5 p.m., Wednesday, March 29, Eugene Country Club Tall Firs Room, 255 Country Club Road

 K9 Cwyk was a loyal member of Eugene Police Department, and his service years earned him a legacy of great courage and dedication. In honor of CWYK’s service, we would like to invite you to join us in a final farewell to our furry hero:

5 p.m., March 29, Eugene Country Club Tall Firs Room, 255 Country Club Road

The event includes an overview of Cwyk’s work, the K9 team program, a video, and time to mingle. The public is invited and there is plenty of parking on site.

About Cwyk

The Eugene Police Department is heartbroken to announce the death of K9 Cwyk. He died peacefully with his handler and family on February 28. Cwyk was eight years old. Officer Mike Casey and Sergeant Rob Griesel worked extensively to train Cwyk after the department acquired him in 2017. The purchase of Cwyk was possible because of a very generous gift from a private citizen as a replacement for retiring K9 Blek.
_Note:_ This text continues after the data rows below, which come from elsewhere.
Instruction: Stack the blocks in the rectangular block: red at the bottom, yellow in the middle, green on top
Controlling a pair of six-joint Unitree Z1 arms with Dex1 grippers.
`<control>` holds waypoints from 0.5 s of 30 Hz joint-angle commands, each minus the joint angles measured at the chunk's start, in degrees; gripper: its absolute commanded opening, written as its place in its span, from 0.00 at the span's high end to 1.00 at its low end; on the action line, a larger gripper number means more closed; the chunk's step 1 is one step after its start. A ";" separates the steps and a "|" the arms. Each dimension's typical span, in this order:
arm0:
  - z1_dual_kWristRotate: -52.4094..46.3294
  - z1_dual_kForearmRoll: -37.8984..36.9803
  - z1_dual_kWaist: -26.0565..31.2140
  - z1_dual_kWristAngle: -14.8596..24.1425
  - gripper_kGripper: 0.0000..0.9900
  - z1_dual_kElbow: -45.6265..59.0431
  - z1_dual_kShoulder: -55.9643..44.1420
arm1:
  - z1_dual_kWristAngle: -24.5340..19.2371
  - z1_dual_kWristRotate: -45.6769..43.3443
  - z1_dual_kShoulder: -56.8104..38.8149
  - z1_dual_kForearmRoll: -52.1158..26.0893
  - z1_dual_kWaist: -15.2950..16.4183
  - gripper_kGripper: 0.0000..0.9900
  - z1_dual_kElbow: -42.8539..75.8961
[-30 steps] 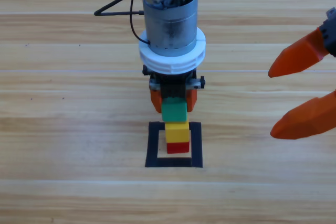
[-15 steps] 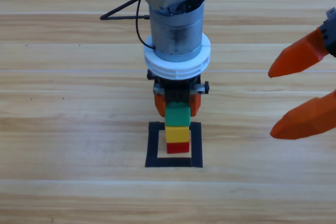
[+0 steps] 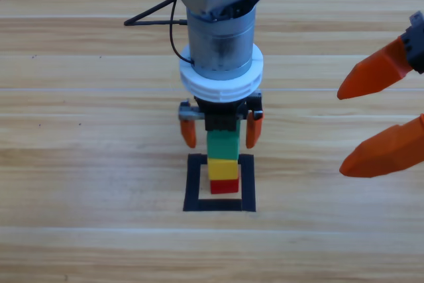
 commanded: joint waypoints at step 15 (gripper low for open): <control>3.92 0.30 0.05 3.61 0.00 -1.50 -13.95 | -0.96 0.39 3.59 -2.17 2.24 0.01 1.22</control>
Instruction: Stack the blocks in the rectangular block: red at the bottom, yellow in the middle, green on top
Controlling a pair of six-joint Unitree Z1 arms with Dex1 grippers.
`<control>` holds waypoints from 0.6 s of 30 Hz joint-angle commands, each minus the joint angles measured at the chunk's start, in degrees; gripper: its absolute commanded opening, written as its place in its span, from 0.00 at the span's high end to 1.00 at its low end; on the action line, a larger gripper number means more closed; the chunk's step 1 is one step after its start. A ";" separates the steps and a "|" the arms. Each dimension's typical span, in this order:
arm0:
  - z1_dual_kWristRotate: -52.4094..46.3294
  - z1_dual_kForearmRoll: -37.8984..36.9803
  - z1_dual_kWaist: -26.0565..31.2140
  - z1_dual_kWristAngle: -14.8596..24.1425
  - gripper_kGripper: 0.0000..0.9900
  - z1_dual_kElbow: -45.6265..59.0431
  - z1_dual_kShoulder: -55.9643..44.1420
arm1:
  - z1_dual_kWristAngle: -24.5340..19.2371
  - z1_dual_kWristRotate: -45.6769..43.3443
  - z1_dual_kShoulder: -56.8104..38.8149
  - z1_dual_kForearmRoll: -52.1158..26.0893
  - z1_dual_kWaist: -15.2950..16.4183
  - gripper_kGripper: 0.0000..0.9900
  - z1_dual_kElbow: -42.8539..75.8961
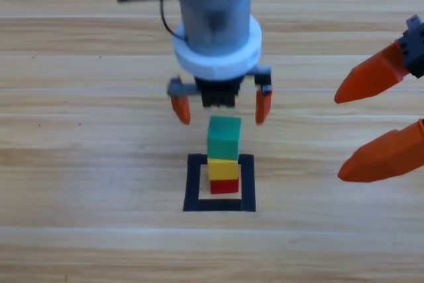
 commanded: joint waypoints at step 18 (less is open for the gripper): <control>20.53 -37.40 -14.89 4.84 0.00 54.02 -48.99 | -2.34 1.00 3.22 -2.17 5.01 0.01 0.70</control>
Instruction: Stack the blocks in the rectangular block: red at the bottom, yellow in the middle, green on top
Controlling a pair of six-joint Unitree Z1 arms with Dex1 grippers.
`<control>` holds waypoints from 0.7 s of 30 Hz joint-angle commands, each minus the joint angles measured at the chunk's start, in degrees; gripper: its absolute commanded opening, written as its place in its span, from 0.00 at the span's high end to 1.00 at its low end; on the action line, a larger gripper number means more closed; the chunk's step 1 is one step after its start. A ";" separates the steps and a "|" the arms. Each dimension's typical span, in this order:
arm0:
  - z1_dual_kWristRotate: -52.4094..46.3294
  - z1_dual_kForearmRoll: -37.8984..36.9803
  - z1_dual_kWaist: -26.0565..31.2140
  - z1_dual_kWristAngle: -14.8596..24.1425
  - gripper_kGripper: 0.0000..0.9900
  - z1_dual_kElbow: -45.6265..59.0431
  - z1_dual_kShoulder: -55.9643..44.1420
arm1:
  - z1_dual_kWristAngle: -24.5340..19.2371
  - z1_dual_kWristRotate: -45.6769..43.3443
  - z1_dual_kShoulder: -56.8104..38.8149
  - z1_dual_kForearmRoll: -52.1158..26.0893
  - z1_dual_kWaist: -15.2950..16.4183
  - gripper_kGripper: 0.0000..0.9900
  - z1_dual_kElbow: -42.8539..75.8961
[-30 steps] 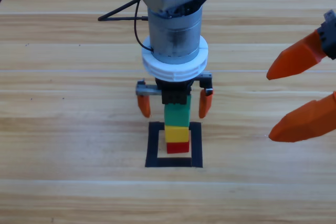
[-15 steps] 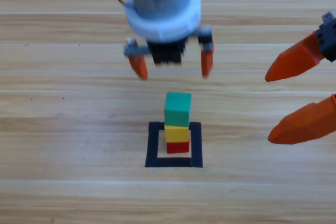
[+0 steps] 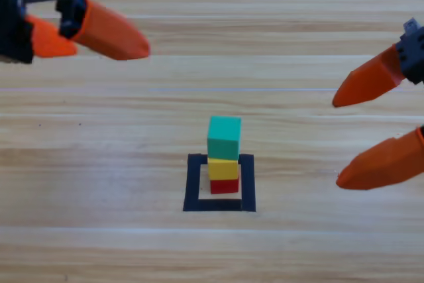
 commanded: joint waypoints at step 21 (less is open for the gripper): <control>-1.42 -1.48 -15.68 8.13 0.00 1.12 9.73 | -6.19 1.35 3.29 -0.67 8.71 0.01 -2.46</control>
Cwyk began training with his handler, Officer Owen Griffith, in October of 2018. They certified as a team that December and hit the streets shortly thereafter. Cwyk and Officer Griffith developed a strong bond immediately. Their trust – along with Cwyk’s excellent tracking ability – led to a number of patrol apprehensions early in their partnership. EPD SWAT soon selected Cwyk for the Tactical K9 team. His ability to work amongst SWAT officers in dangerous environments made him an invaluable tool. He was ever-present at the SWAT office, playing and jumping on tables 

and causing general, joyful havoc.

Cwyk’s remarkable nose and tireless drive led to dozens upon dozens of captures in the ensuing years. Nothing deterred him – he once tracked a would-be thief through six inches of snow, and another time helped subdue a barricaded subject in a dangerous, SWAT-related CS-gas environment. His tracking ability became the stuff of police dog legend. One of Cwyk’s last days on patrol featured three apprehensions in 90 minutes. He was one of the most talented and successful K9s in EPD’s history.
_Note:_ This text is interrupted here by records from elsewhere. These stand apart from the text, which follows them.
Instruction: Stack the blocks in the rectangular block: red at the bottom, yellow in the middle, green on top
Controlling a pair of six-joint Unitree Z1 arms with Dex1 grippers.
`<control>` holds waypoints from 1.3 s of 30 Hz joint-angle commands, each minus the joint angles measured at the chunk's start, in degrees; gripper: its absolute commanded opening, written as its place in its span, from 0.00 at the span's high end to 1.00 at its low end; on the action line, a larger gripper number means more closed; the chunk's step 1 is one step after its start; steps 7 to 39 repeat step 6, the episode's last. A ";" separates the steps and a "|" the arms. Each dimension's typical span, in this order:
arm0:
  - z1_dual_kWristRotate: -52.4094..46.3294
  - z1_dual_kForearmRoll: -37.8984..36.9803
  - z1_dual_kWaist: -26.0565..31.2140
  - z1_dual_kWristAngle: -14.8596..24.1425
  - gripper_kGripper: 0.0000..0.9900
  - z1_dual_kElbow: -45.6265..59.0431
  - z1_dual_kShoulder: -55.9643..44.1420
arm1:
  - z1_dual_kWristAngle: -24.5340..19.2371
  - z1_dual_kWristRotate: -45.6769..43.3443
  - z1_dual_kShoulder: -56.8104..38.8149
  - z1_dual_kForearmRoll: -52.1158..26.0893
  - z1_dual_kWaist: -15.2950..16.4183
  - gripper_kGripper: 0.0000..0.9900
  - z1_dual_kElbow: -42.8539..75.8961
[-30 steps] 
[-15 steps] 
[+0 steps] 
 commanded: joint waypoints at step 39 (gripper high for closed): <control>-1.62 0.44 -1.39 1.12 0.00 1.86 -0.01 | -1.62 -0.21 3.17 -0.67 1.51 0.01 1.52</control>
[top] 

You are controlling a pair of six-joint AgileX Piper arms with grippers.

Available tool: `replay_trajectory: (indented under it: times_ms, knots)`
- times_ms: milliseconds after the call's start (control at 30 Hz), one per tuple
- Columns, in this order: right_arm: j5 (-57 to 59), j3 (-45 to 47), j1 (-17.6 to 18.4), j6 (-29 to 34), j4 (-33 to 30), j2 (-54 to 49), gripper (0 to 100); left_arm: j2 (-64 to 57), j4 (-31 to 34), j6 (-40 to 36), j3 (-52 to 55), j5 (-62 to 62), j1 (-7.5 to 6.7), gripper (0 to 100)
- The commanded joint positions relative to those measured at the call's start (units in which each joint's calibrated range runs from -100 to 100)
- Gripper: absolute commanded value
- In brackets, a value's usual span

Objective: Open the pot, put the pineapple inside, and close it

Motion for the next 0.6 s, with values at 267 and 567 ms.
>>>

Cwyk’s work ethic was matched only by his joy. When he wasn’t on patrol, he loved chasing birds, swimming, and biting his ever-present toy tire. Cwyk often visited briefings, jamming his tire into officer’s legs, demanding they play with him.

Cwyk fell ill after a recent training. Following a multitude of tests, the EPD K9 team and local veterinarians determined it was best to humanely euthanize him. After a full day of playing with family and visiting the SWAT team, Cwyk spent his last moments with a full-mouth grip on his beloved bite pillow, his handler rubbing his ears. We’ll never forget his joyous spirit.

EPD’s K9 Program

The Eugene Police Department has a sergeant and five officers who work with four apprehension dogs and one narcotics detection dog used for tracking people and evidence.  These K-9s are generalist or “tracking” dogs. The dogs are used to locate suspects who have run from the scene of a crime, find suspects hiding inside buildings, and search spaces that would be dangerous for a human officer to enter. With their keen senses, these highly trained dogs can swiftly locate hiding suspects and be effective in dark conditions. They can operate where human officers cannot or where officers’ personal safety would be at substantial risk.